**Required action:**
Copy, from the listing, every line in which the string "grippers" is present.
[Opening Source data section]
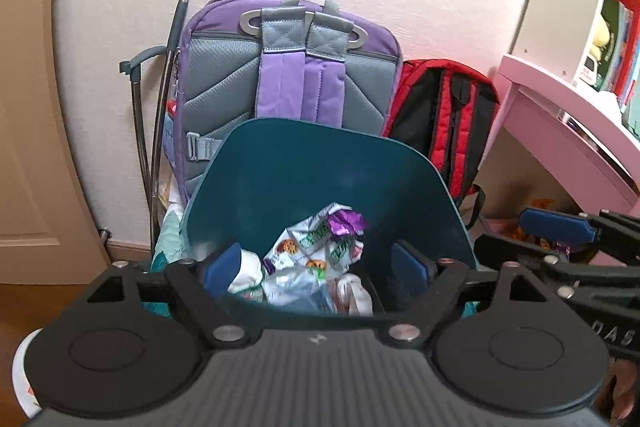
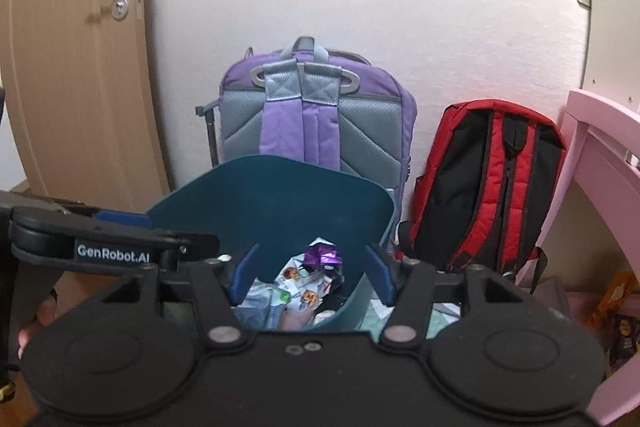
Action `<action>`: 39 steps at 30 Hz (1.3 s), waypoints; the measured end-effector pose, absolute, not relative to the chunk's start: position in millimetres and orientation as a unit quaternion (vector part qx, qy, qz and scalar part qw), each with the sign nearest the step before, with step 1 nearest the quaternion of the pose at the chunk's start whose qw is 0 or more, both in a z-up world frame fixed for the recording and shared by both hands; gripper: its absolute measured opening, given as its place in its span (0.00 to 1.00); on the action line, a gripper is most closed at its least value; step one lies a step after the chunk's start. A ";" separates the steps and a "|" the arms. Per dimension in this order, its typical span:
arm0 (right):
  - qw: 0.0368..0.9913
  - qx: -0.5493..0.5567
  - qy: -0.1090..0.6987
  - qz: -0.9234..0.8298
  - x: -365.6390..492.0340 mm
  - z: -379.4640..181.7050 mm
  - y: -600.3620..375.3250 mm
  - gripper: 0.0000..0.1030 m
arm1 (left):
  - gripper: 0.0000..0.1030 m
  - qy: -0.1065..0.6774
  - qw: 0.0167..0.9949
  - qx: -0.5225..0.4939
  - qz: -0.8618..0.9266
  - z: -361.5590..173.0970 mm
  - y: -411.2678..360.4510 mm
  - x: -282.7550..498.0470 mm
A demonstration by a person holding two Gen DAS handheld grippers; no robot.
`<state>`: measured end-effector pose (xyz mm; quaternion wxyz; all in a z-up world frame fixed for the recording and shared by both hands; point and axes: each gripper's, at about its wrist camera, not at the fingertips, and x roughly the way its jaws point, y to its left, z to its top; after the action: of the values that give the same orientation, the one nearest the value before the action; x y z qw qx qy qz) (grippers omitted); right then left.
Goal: Collect trash
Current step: 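Lower both tools to the floor trash under the stool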
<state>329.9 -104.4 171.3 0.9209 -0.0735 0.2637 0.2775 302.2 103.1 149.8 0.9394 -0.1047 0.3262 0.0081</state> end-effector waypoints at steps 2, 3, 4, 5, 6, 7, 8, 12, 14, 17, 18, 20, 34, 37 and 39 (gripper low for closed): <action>0.920 -0.069 0.263 0.282 318.9 175.8 -109.0 0.56 | 0.81 0.326 0.940 -0.102 0.004 152.6 100.5 288.8; 0.920 -0.069 0.262 0.284 313.4 177.5 -110.9 0.56 | 0.81 0.327 0.940 -0.100 0.002 154.0 98.7 281.8; 0.919 -0.067 0.262 0.286 307.9 179.1 -112.6 0.56 | 0.81 0.328 0.940 -0.097 0.001 154.8 97.4 276.3; 0.918 -0.065 0.263 0.288 302.0 180.4 -114.7 0.56 | 0.81 0.329 0.940 -0.094 -0.001 155.8 95.5 269.7; 0.917 -0.063 0.265 0.291 297.1 181.3 -116.5 0.56 | 0.81 0.330 0.940 -0.090 -0.003 156.5 93.7 263.1; 0.916 -0.060 0.266 0.295 292.0 182.0 -118.1 0.56 | 0.81 0.331 0.939 -0.088 -0.005 157.3 92.1 256.7; 0.915 -0.058 0.267 0.298 287.0 182.5 -119.5 0.56 | 0.81 0.332 0.939 -0.088 -0.007 157.8 90.7 250.8; 0.910 -0.052 0.272 0.308 267.0 182.4 -124.8 0.56 | 0.82 0.337 0.937 -0.089 -0.019 156.3 86.9 228.1; 0.907 -0.044 0.277 0.315 258.3 179.3 -127.5 0.56 | 0.86 0.341 0.935 -0.092 -0.028 152.1 85.8 216.9; 0.899 -0.037 0.290 0.326 245.4 168.0 -131.2 0.56 | 0.91 0.348 0.932 -0.099 -0.033 141.8 85.4 202.9; 0.897 -0.036 0.294 0.327 242.1 162.9 -132.0 0.56 | 0.92 0.351 0.931 -0.101 -0.030 137.4 85.8 199.1; 0.894 -0.034 0.304 0.328 236.6 150.4 -133.8 0.56 | 0.93 0.356 0.928 -0.104 -0.030 126.6 86.7 192.2; 0.848 -0.007 0.446 0.288 239.1 -18.2 -128.3 0.56 | 0.99 0.432 0.888 -0.159 -0.010 -20.6 118.1 185.1; 0.828 -0.012 0.493 0.265 245.7 -72.9 -122.4 0.56 | 0.98 0.480 0.864 -0.155 0.006 -72.7 123.9 194.4; 0.816 -0.009 0.520 0.251 249.3 -105.9 -121.2 0.56 | 0.98 0.505 0.850 -0.149 0.017 -106.4 125.1 199.1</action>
<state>249.3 -121.2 -105.9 0.8163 -0.0092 0.5199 0.2514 199.1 125.1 -106.4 0.8501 -0.1487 0.5049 0.0175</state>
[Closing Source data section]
**Written response:**
A demonstration by a person holding two Gen DAS handheld grippers; no robot.
`<state>`: measured end-effector pose (xyz mm; quaternion wxyz; all in a z-up world frame fixed for the recording and shared by both hands; point and axes: each gripper's, at about its wrist camera, not at the fingertips, and x roughly the way its jaws point, y to its left, z to its top; after the action: of the values that give the same orientation, the one nearest the value before the action; x y z qw qx qy qz) (grippers omitted); right then left.

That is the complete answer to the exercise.